Leave out the images; return the rest of the data exactly.

*** Dataset content Section Begins ***

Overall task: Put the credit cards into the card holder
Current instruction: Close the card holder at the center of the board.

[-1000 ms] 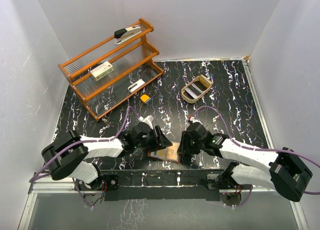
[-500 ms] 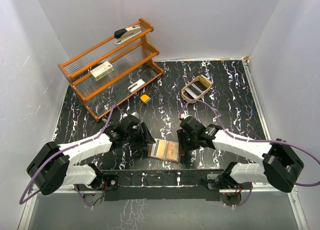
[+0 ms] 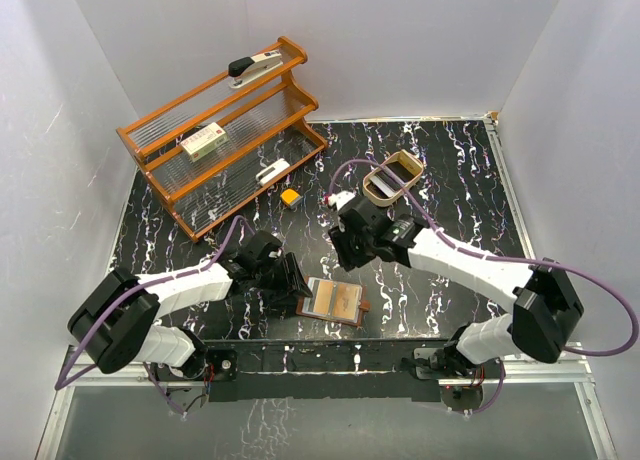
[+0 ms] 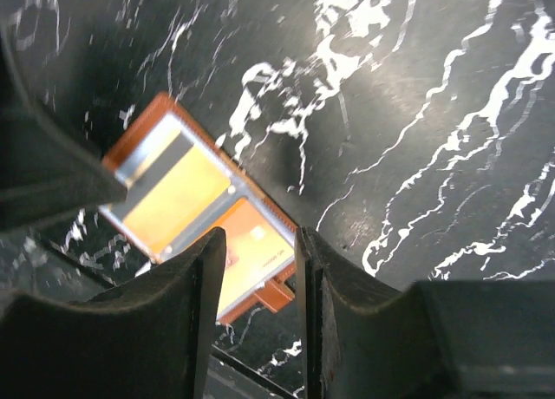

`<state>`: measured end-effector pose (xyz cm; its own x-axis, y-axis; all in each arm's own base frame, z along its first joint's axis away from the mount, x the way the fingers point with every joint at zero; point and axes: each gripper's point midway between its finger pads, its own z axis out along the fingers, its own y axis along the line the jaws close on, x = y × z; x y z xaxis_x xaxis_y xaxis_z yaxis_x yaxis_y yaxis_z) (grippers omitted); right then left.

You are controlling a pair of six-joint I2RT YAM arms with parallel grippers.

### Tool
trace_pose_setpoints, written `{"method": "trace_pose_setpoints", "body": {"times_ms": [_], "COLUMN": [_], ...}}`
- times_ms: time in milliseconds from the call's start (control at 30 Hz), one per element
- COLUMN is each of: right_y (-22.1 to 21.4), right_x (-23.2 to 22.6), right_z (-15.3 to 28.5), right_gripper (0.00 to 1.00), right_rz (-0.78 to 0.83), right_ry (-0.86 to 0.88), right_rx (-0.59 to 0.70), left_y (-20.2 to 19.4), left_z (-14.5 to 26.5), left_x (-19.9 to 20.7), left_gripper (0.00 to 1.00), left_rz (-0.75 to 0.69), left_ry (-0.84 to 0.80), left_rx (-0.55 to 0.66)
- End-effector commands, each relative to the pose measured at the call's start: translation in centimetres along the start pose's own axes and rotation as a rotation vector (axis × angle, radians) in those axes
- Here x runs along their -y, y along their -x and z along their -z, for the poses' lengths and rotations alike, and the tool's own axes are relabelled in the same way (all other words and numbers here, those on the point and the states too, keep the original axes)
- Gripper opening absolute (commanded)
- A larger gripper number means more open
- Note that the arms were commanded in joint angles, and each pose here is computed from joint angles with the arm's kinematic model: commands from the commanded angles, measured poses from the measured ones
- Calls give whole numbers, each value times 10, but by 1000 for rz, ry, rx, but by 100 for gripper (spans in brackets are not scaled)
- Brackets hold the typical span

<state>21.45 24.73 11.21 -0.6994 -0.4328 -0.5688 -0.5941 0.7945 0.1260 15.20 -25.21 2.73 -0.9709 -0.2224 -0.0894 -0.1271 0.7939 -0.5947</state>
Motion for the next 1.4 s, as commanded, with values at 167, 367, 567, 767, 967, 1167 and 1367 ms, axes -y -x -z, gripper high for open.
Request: {"method": "trace_pose_setpoints", "body": {"times_ms": [167, 367, 567, 767, 967, 1167, 1367], "right_y": [-22, -65, -84, -99, -101, -94, -92], "right_x": [17, 18, 11, 5, 1, -4, -8], "right_z": [-4, -11, -23, -31, -34, -33, -36], "right_gripper": [44, 51, 50, 44, 44, 43, 43], "right_rz": [-392, -473, -550, -585, -577, -563, -544], "right_ry": [-143, -125, -75, -31, 0, 33, 55], "right_rx": [-6, -41, -39, -52, -48, -32, -36], "left_y": [-3, -6, -7, -2, 9, 9, 7], "left_z": [1, -2, -2, 15, 36, 31, 26], "left_x": [-1, 5, 28, 69, 95, 85, 71], "left_gripper": [52, 53, 53, 52, 46, 31, 7], "left_rz": [3, 8, 45, 89, 87, 69, 44], "left_ry": [-17, -60, -185, -375, -470, -417, -349], "left_rx": [-10, -31, -51, -46, 17, 18, 22]}}
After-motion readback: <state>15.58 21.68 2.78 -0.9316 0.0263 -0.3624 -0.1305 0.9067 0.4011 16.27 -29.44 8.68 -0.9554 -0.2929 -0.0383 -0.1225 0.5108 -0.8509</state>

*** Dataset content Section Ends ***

→ **The answer**:
Overall task: Put the credit cards into the card holder
Current instruction: Close the card holder at the center of the board.

[-1000 ms] 
[-500 ms] 
[+0 ms] 
[+0 ms] 

`<state>`: measured end-effector pose (xyz cm; its own x-axis, y-axis; all in each arm's own base frame, z along its first joint's axis away from the mount, x the way the fingers point with every joint at zero; point and axes: each gripper's point midway between its finger pads, its own z axis out along the fingers, its own y axis along the line the jaws close on, x = y × z; x y z xaxis_x xaxis_y xaxis_z yaxis_x yaxis_y yaxis_z) (grippers omitted); right then left.

You are controlling a pair of six-joint I2RT YAM arms with parallel grippers.

### Tool
trace_pose_setpoints, written `{"method": "trace_pose_setpoints", "body": {"times_ms": [_], "COLUMN": [_], ...}}`
- times_ms: time in milliseconds from the call's start (control at 30 Hz), one per element
- COLUMN is each of: right_y (-22.1 to 21.4), right_x (-23.2 to 22.6), right_z (-15.3 to 28.5), right_gripper (0.00 to 1.00), right_rz (-0.78 to 0.83), right_ry (-0.86 to 0.88), right_rx (-0.59 to 0.70), left_y (-20.2 to 19.4), left_z (-14.5 to 26.5), left_x (-19.9 to 20.7), left_gripper (0.00 to 1.00), left_rz (-0.75 to 0.69), left_ry (-0.84 to 0.80), left_rx (-0.55 to 0.66)
- End-effector commands, each relative to the pose measured at the call's start: translation in centimetres along the start pose's own axes and rotation as a rotation vector (axis × angle, radians) in those axes
- Here x runs along their -y, y along their -x and z along their -z, for the poses' lengths and rotations alike, and the tool's own axes are relabelled in the same way (all other words and numbers here, those on the point and the states too, keep the original axes)
- Gripper opening absolute (commanded)
- A larger gripper number means more open
- Note that the arms were commanded in joint angles, and each pose here is computed from joint angles with the arm's kinematic model: commands from the commanded angles, measured poses from the measured ones
- Calls give whole numbers, each value times 10, but by 1000 for rz, ry, rx, but by 100 for gripper (spans in brackets are not scaled)
- Brackets hold the typical span

<state>21.45 24.73 11.21 -0.6994 -0.4328 -0.5688 -0.5941 0.7945 0.1260 15.20 -25.21 2.73 -0.9709 -0.2224 -0.0894 -0.1271 0.7939 -0.5947</state>
Motion for the next 1.4 s, as commanded, with values at 167, 367, 567, 767, 967, 1167 and 1367 ms, axes -y -x -z, gripper high for open.
Request: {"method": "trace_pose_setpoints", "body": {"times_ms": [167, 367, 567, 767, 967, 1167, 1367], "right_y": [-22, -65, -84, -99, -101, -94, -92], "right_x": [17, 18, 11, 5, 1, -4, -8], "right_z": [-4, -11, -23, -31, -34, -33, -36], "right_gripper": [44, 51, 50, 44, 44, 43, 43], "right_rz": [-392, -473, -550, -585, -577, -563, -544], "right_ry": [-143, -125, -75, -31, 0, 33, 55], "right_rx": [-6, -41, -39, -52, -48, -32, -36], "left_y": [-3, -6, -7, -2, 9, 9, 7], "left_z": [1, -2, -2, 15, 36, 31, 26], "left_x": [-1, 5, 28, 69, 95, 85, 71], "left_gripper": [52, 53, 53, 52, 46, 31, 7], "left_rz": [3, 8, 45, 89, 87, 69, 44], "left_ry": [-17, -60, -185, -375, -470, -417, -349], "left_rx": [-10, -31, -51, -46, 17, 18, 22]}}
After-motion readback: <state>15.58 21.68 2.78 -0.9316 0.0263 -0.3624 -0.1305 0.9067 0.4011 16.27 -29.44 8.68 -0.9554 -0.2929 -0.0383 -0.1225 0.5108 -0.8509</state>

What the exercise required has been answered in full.